The Impact of the PPACA on the HI Trust Fund and on the Budget as a Whole
Several weeks ago CBO analyzed the effect of the PPACA as originally proposed on the HI trust fund (f). CBO and the staff of the Joint Committee on Taxation (JCT) estimated that the act would reduce Part A outlays by $246 billion and increase HI revenues by $69 billion during the 2010-2019 period. Those changes would increase the trust fund’s balances sufficiently to postpone exhaustion for several years beyond 2017, when the fund’s balance would have fallen to zero under the assumptions used for CBO’s March 2009 baseline projections.

The improvement in Medicare’s finances would not be matched by a corresponding improvement in the federal government’s overall finances. CBO and JCT estimated that the PPACA as originally proposed would add more than $300 billion ($246 billion + $69 billion + interest) to the balance of the HI trust fund by 2019, while reducing federal budget deficits by a total of $130 billion by 2019. Thus, the trust fund would be recording additional saving of more than $300 billion during the next 10 years, but the government as a whole would be doing much less additional saving.


CBO has not undertaken a comparable quantitative analysis for the PPACA incorporating the manager’s amendment, but the results would be qualitatively similar. The reductions in projected Part A outlays and increases in projected HI revenues would significantly raise balances in the HI trust fund and create the appearance that significant additional resources had been set aside to pay for future Medicare benefits. However, the additional savings by the government as a whole—which represent the true increase in the ability to pay for future Medicare benefits or other programs—would be a good deal smaller.

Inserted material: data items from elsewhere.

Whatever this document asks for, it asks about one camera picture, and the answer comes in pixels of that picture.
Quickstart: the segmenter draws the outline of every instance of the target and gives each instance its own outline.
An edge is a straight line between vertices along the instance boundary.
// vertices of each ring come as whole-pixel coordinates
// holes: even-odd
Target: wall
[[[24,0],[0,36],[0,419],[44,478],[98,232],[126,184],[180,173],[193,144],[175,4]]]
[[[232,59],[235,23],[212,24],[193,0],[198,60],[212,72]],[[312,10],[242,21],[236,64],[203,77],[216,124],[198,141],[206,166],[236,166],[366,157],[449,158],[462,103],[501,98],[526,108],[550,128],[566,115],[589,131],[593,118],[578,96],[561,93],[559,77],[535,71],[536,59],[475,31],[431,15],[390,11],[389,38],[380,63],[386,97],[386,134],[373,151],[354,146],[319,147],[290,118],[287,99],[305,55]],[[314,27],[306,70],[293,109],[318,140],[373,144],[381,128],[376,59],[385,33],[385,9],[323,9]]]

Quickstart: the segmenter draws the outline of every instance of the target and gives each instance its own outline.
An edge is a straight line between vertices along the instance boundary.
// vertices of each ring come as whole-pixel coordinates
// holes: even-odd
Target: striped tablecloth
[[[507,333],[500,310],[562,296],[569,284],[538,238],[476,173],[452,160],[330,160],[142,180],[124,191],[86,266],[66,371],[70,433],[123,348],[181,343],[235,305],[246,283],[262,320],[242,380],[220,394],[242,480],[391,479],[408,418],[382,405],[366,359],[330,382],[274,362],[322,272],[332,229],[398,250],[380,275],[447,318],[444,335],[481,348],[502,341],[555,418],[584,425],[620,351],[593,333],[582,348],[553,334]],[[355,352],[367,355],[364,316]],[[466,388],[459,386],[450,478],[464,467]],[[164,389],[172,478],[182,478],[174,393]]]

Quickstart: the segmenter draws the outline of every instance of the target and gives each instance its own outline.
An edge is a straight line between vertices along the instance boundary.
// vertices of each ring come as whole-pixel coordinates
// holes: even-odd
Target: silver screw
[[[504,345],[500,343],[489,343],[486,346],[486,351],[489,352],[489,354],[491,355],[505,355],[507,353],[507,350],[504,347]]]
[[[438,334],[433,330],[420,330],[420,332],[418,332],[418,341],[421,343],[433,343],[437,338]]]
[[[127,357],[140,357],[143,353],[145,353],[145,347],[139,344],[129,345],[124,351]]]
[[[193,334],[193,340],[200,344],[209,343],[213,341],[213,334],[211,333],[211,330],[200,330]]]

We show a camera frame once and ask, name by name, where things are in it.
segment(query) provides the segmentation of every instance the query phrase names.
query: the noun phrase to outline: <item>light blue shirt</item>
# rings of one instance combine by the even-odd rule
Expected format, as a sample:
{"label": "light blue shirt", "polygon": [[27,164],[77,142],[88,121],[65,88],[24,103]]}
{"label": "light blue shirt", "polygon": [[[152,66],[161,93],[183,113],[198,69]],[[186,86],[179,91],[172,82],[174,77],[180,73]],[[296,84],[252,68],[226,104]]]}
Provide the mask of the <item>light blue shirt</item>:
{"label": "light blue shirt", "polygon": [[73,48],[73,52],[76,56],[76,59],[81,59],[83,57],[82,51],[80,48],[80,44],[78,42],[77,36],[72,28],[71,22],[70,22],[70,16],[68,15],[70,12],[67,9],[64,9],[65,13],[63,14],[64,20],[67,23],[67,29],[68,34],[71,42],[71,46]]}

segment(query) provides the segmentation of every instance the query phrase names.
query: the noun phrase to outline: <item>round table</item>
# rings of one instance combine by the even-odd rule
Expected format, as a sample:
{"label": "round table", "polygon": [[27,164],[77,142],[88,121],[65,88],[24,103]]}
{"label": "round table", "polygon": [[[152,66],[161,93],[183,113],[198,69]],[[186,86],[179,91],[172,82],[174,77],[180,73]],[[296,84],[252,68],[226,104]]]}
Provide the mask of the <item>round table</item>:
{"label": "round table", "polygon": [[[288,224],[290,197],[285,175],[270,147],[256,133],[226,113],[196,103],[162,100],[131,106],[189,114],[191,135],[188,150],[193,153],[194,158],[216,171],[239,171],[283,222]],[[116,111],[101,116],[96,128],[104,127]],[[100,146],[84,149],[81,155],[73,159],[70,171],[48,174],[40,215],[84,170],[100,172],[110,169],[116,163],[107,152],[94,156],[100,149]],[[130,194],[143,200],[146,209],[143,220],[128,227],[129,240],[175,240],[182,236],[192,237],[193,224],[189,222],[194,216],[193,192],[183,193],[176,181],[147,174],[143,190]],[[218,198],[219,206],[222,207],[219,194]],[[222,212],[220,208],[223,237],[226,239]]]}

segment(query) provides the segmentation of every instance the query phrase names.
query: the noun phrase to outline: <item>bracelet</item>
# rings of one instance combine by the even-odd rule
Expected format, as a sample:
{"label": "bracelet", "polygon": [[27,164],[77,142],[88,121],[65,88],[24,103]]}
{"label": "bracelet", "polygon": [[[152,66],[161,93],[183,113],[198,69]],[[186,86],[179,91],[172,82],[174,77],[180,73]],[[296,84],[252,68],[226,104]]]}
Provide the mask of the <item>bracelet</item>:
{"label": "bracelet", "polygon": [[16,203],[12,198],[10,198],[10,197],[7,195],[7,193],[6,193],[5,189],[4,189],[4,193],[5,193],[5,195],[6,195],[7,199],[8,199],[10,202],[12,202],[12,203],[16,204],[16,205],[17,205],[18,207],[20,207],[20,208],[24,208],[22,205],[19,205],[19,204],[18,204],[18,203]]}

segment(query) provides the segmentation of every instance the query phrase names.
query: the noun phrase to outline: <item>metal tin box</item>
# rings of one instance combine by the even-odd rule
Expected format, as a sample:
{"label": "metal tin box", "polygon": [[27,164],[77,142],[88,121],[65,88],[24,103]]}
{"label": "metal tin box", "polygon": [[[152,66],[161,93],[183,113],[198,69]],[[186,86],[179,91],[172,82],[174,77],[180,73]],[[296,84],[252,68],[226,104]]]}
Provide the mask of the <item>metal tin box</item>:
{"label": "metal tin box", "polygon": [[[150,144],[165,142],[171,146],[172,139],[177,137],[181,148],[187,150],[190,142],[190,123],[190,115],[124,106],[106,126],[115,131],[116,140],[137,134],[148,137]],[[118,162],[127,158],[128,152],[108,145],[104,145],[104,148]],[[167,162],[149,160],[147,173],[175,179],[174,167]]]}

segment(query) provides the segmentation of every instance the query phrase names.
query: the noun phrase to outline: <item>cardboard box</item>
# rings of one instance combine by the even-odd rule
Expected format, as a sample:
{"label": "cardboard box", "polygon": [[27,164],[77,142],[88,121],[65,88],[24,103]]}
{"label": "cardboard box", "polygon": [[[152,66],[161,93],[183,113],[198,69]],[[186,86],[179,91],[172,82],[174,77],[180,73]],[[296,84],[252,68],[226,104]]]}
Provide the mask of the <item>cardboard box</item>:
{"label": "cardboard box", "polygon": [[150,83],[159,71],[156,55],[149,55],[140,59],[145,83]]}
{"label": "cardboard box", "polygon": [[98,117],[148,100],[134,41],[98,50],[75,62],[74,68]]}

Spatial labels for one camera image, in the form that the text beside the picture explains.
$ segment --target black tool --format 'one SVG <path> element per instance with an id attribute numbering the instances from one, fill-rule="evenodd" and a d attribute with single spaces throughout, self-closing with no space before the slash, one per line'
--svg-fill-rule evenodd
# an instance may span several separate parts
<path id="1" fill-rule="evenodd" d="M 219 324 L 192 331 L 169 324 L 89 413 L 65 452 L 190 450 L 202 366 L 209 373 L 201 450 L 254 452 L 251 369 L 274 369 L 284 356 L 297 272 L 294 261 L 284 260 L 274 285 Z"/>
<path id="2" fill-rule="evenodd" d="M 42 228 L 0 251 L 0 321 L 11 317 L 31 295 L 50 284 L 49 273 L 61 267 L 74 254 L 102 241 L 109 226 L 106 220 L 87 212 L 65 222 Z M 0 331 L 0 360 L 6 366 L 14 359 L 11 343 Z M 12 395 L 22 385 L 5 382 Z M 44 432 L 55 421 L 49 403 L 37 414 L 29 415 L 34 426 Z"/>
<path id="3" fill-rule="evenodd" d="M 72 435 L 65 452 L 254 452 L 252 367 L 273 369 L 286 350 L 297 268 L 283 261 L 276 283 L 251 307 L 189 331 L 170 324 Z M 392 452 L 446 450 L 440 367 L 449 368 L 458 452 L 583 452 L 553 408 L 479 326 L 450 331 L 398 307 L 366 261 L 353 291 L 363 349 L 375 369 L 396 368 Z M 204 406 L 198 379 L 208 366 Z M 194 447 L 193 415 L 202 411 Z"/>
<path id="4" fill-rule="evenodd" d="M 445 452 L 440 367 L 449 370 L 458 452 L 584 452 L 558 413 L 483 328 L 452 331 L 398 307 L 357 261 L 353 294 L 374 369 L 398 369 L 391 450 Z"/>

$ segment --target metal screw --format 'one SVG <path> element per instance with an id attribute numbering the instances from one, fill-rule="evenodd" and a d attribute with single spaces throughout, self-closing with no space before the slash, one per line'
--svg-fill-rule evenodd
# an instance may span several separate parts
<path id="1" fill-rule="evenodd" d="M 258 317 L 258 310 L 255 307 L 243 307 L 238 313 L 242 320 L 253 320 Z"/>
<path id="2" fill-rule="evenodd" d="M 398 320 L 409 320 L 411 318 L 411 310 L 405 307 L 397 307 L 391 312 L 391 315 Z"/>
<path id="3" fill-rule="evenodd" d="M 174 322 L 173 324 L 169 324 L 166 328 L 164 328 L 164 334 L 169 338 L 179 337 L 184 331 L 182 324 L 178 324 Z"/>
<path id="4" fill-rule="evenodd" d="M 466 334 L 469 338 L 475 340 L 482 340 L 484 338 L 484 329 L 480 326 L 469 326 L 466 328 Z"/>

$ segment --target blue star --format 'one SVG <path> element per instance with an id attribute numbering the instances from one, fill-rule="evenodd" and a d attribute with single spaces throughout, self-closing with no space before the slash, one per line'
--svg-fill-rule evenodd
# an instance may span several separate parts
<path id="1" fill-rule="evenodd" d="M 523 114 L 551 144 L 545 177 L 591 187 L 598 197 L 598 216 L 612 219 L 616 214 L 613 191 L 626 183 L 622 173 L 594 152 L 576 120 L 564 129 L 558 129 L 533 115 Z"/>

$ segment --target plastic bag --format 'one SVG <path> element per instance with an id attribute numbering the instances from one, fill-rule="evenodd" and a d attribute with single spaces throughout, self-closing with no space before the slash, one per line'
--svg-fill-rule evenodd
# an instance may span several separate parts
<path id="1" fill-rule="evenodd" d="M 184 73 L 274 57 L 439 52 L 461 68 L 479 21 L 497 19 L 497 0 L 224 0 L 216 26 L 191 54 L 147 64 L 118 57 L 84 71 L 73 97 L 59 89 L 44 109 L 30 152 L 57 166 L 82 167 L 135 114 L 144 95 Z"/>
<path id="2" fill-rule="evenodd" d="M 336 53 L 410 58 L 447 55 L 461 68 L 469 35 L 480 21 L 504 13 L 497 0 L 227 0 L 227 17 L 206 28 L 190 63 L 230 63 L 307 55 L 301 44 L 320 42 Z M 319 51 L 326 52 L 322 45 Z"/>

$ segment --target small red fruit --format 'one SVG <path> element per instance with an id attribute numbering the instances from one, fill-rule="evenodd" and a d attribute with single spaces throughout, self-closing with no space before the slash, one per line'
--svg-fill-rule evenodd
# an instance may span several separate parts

The key point is that the savings to the HI trust fund under the PPACA would be received by the government only once, so they cannot be set aside to pay for future Medicare spending and, at the same time, pay for current spending on other parts of the legislation or on other programs. Trust fund accounting shows the magnitude of the savings within the trust fund, and those savings indeed improve the solvency of that fund; however, that accounting ignores the burden that would be faced by the rest of the government later in redeeming the bonds held by the trust fund. Unified budget accounting shows that the majority of the HI trust fund savings would be used to pay for other spending under the PPACA and would not enhance the ability of the government to redeem the bonds credited to the trust fund to pay for future Medicare benefits. To describe the full amount of HI trust fund savings as both improving the government’s ability to pay future Medicare benefits and financing new spending outside of Medicare would essentially double-count a large share of those savings and thus overstate the improvement in the government’s fiscal position.